Don’t be afraid to haggle as this is completely normal and shop owners always expect you to do so. Albeit a little exhausting, light hearted haggling is just part of the fun of shopping in an Arabic country and no one really gets offended. You might find haggling a little strange at first, but once you’ve left your Western ideas behind you, you’ll soon get into the swing of it – it may even become second nature!
But where to go and what to buy? Here are some exciting Sharm el Sheikh shopping opportunities you won’t want to miss.
The Old Market
Want a reasonably priced local souvenir to take back home? Perhaps an ornate rug, herbs and spices, cotton or silk clothing, ceramics, a shisha (“hubbly bubbly”) pipe, jewellery or leather goods – you’ll find all things Egyptian in The Old Market, and there’s plenty of local colour to enjoy here too.
Amid busy bazaars, you’ll stumble across lovely fish restaurants, eateries selling authentic Egyptian food like Kosheree (lentils, rice and macaroni) as well as pizzerias to keep you going as you shop.
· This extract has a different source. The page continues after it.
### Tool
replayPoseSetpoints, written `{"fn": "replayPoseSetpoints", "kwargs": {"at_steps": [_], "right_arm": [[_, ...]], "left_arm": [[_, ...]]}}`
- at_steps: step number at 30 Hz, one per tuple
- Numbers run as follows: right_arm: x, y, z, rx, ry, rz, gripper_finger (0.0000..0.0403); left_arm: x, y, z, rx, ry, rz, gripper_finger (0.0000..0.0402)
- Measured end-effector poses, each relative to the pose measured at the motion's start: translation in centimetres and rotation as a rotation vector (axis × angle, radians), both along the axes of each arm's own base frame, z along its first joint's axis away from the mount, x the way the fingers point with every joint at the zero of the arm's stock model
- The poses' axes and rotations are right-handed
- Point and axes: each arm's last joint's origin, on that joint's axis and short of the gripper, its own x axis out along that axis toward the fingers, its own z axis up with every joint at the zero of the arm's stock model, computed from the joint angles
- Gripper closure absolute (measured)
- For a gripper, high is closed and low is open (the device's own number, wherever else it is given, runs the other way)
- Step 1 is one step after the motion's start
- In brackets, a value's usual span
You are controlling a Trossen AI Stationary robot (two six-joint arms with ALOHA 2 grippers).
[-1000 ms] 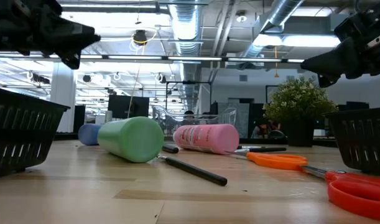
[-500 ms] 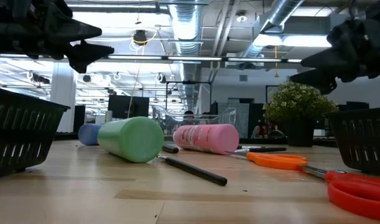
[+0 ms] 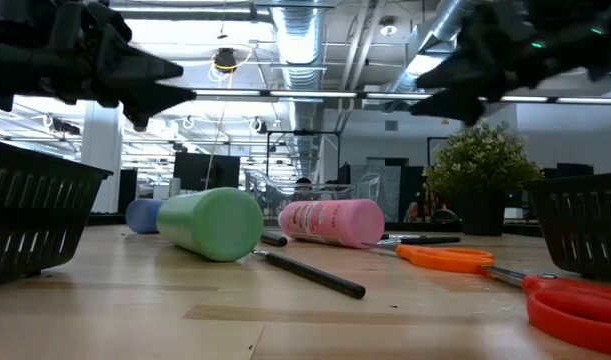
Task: Pick & Place Paint Supplies
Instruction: Put the pink paint bottle into the transparent bin
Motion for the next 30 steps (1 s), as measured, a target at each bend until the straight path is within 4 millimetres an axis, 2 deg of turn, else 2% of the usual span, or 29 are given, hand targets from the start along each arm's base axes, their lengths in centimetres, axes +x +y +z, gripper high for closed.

On the way you’ll also see several cafés filled with men whiling away the hours smoking traditional shisha pipes. The evenings are when the Old Market is at its most charming and you can often stop and watch the buskers along the way. And don’t worry about security as the Old Market is carefully fenced off and guarded by the tourist police for your safety.
The largest collection of shops and shopping centres in the Sharm el Sheikh area can be found around Na’ama Bay. Slightly more up-market and less hectic than the Old Market, Na’ama Shopping Centre is a more relaxed and glamorous shopping experience but with higher prices for the privilege. If you are looking for good quality diving gear in Sharm el Sheikh, don’t miss the diving shop on the upper floor, close to the Hard Rock Café – it won’t disappoint.
As a tourist hotspot, Na’ama Bay also has shops standing side-by-side with hotels, restaurants and nightclubs.
Soho Square, Sharks Bay
Soho Square is often described as Sharm el Sheikh’s best kept secret, hiding away near the large resort of Nabq Bay. In addition to shops, its array of restaurants, bars and clubs are there to keep the whole family entertained. There’s even ten pen bowling, an ice rink and the Culturama, a large panoramic cinema giving an interesting representation of the history of ancient Egypt to present day life.
Just like Sharks Bay, Hadaba is a recently developed area of Sharm offering contemporary shopping experiences at El Mercato shopping parade and Alf Leial Wa Leila, each with its vast selection of shops, bars, restaurants and clubs.
Ultimate shopping tips for your holiday in Sharm el Sheikh
Despite Sharm el Sheikh being relatively accustomed to European tourists, Egypt’s culture still varies vastly from the norms back home. It’s only natural therefore, that care should be taken not to offend or confuse the local population with what they may consider to be inappropriate behaviour.
Here are a few useful tips for trouble-free shopping in Sharm el Sheikh:
- Dress respectfully. This is especially important for women: try to cover your shoulders and legs, while men should be aware that most Egyptians find shorts on men inappropriate attire.
- Western women are especially popular in Egypt and many a man would happily marry them in exchange for some camels. To avoid hassle, it may be easier to wear a wedding ring.
- Avoiding eye contact with persistent shop vendors and a firm and simple “no thank you” will normally make them go away.
- If you decide to buy something, make sure to haggle as it is part of the fun, the shop keepers expect it and you are sure to get a discount.
- Check carefully that any souvenirs you are intending to buy are genuine. Papyrus paintings can sometimes be overpriced and not original, while leather goods may simply be leather-effect plastic, so don’t be shy to examine and smell before you buy.
- Shopping days are Monday to Thursday, in addition to Saturday and Sunday. Friday is the official holiday although it’s quite common, especially during the off-peak months, to see many shops closed on Sundays.